Son üç yılda milli gelirimiz yıllık ortalama yaklaşık 800 milyar dolar, cari işlemler açığımız da ortalama yaklaşık 63 milyar dolar oldu. Cari işlemler açığının milli gelire oranı son üç yılda ortalama 7.8 idi. Bundan sonra kurlar artmasa dahi TL'nin ortalama değer kaybı bu yıl yüzde 14 civarında olacak. Büyük bir olasılıkla da milli gelirimiz dolar bazında düşecek. Buna karşılık, eğer ekonomi reel olarak yüzde 2'nin üzerinde büyüyecekse, nominal olarak cari işlemler açığının 63 milyar doların altında olması olası görünmüyor. Kısacası, bu yıl cari işlemler açığının milli gelire oranının yüzde 7'nin altına gelmesi şaşırtıcı olur. Ekonomi reel olarak küçülürse, o bambaşka bir senaryo.

ENFLASYON
Enflasyon yaz aylarına kadar yıllık bazda artış eğiliminde olacak gibi görünüyor. Bu yılın ocak ayı itibarıyla günlük kurların aylık ortalaması sepet bazında geçen yılın aynı ayına göre yüzde 27'nin üzerinde artmış bulunuyor. Mayıs ya da haziran ayında yıllık enflasyonun çift hanelerde olması söz konusu. Yaz aylarından sonra yıllık enflasyon düşüş eğilimine girebilir. Bu eğilimin gerçekleşmesinin ön şartı döviz piyasasında geçmişte gördüğümüz tansiyonun bir daha yaşanmaması ve para politikasındaki göreli sıkılaştırmanın devam etmesi. Bu varsayımlar altında dahi, yıl sonunda yıllık enflasyonun yüzde 7'nin altına gelmesi zor görünüyor.
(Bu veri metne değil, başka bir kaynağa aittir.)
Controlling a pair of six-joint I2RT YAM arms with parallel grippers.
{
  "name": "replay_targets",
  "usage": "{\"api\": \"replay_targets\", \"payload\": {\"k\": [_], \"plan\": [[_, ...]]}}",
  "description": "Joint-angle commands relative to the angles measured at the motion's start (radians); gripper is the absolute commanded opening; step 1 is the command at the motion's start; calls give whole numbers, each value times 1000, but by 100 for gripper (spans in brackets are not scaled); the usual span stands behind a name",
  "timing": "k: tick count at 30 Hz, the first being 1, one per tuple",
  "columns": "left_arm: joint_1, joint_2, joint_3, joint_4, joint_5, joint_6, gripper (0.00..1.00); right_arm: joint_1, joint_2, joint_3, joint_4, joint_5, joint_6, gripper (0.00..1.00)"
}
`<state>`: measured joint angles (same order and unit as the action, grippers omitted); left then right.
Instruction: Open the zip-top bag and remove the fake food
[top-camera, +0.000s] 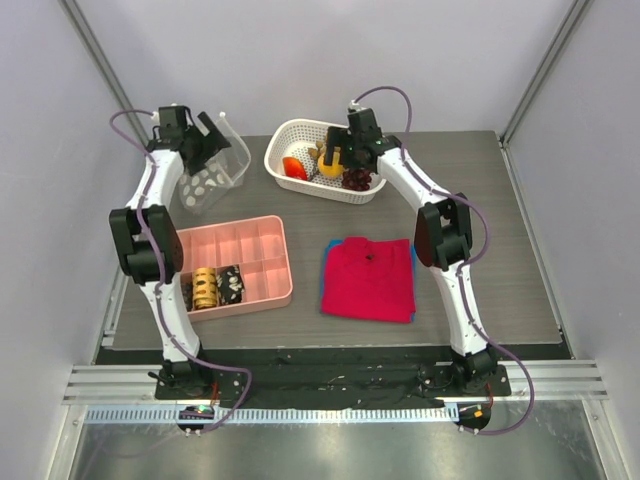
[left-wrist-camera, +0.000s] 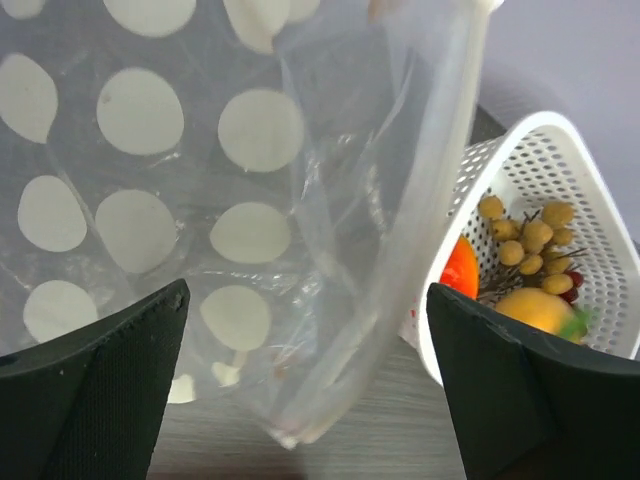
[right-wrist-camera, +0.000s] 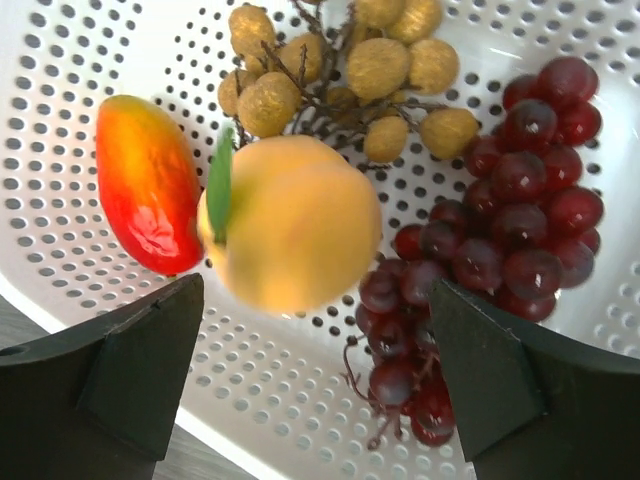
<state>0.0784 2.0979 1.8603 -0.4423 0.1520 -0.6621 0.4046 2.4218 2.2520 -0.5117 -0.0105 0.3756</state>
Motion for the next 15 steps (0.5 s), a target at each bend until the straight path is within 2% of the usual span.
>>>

Kısacası, son aylarda döviz piyasasında yaşananlar bu yılın ilk yarısına yönelik görünümü kötüleştirdi. Döviz piyasasında istikrar kalıcı olarak sağlandığı takdirde, yılın ikinci yarısı büyüme ve enflasyon açısından daha olumlu olabilir. Aşağı yönlü riskler elbette var. Türkiye'nin adının "kırılgan ülkelerin en kırılganı" olarak anılması en büyük risk.